» Directions for this task
The required output is the exact run of lines below that opens at the line with "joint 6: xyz" and closes at the line with "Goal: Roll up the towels".

*** Opening Given data ***

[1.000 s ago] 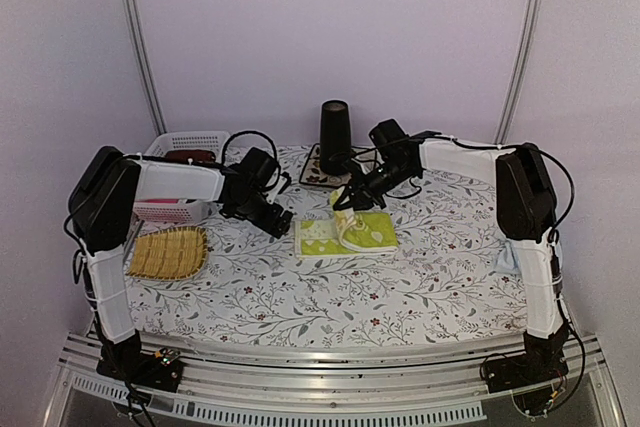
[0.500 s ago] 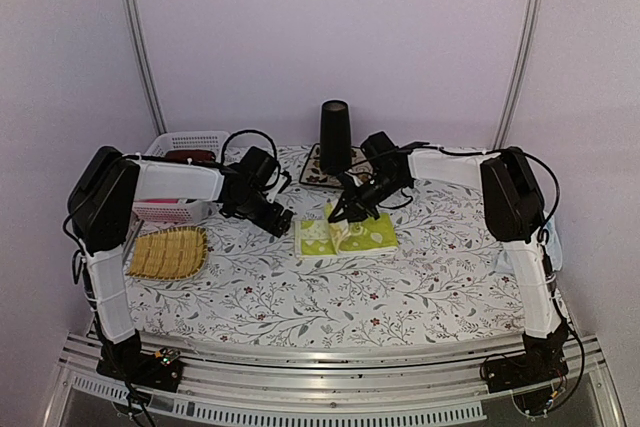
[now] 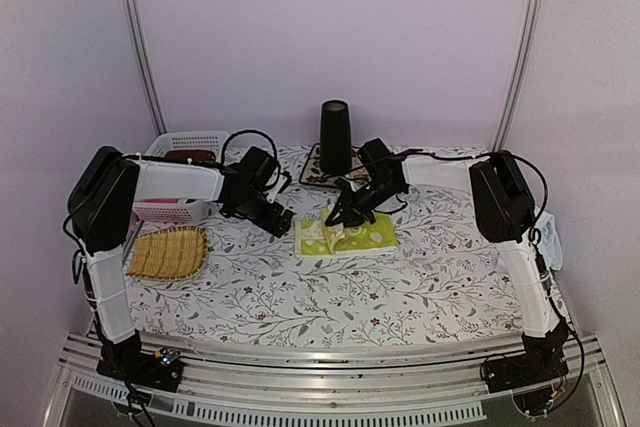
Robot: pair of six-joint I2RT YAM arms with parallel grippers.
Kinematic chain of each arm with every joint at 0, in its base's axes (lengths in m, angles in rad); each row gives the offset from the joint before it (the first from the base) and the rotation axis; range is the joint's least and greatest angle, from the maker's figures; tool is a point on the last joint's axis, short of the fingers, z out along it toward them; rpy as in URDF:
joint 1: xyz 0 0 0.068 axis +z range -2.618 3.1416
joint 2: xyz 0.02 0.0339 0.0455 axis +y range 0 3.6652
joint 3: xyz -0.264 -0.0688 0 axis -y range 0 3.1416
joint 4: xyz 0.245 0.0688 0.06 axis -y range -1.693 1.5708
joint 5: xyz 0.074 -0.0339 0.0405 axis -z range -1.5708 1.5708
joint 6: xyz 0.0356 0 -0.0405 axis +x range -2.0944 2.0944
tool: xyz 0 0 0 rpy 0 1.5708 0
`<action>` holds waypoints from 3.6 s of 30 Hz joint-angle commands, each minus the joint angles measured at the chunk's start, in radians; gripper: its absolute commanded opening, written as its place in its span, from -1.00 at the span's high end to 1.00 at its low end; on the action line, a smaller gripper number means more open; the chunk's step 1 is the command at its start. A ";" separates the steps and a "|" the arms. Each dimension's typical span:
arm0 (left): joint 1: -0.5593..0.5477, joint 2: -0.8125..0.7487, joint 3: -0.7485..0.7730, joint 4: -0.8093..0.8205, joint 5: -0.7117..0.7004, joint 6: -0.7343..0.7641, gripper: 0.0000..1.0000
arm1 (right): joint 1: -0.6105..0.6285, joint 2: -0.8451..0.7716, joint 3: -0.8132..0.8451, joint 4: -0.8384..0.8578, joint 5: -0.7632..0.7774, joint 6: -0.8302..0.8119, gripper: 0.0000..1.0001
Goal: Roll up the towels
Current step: Fold the towel at the center of the board, then smooth out the towel at the center of the board.
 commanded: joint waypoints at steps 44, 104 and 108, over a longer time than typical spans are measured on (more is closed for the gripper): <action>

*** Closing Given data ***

» Task response
joint 6: xyz 0.0356 0 -0.0405 axis +x range -2.0944 2.0944
tool: xyz 0 0 0 rpy 0 1.5708 0
`<action>` holds waypoints from 3.6 s of 30 Hz joint-angle commands, each minus the joint angles measured at the chunk's start, in radians; gripper: its absolute commanded opening, written as its place in its span, from -1.00 at the span's high end to 1.00 at its low end; on the action line, a smaller gripper number means more open; the chunk's step 1 is the command at its start. A ";" separates the steps and a "|" the arms. Each dimension's typical span:
arm0 (left): joint 1: -0.5593..0.5477, joint 2: -0.8125..0.7487, joint 3: -0.7485..0.7730, joint 4: -0.8093..0.8205, joint 5: -0.7117..0.7004, joint 6: -0.7343..0.7641, gripper: 0.0000..1.0000
arm1 (right): joint 1: -0.6105..0.6285, joint 2: -0.8451..0.7716, joint 3: -0.8132..0.8451, joint 4: -0.8384..0.8578, joint 5: -0.7632..0.7774, joint 6: -0.8302..0.8119, gripper: 0.0000..1.0001
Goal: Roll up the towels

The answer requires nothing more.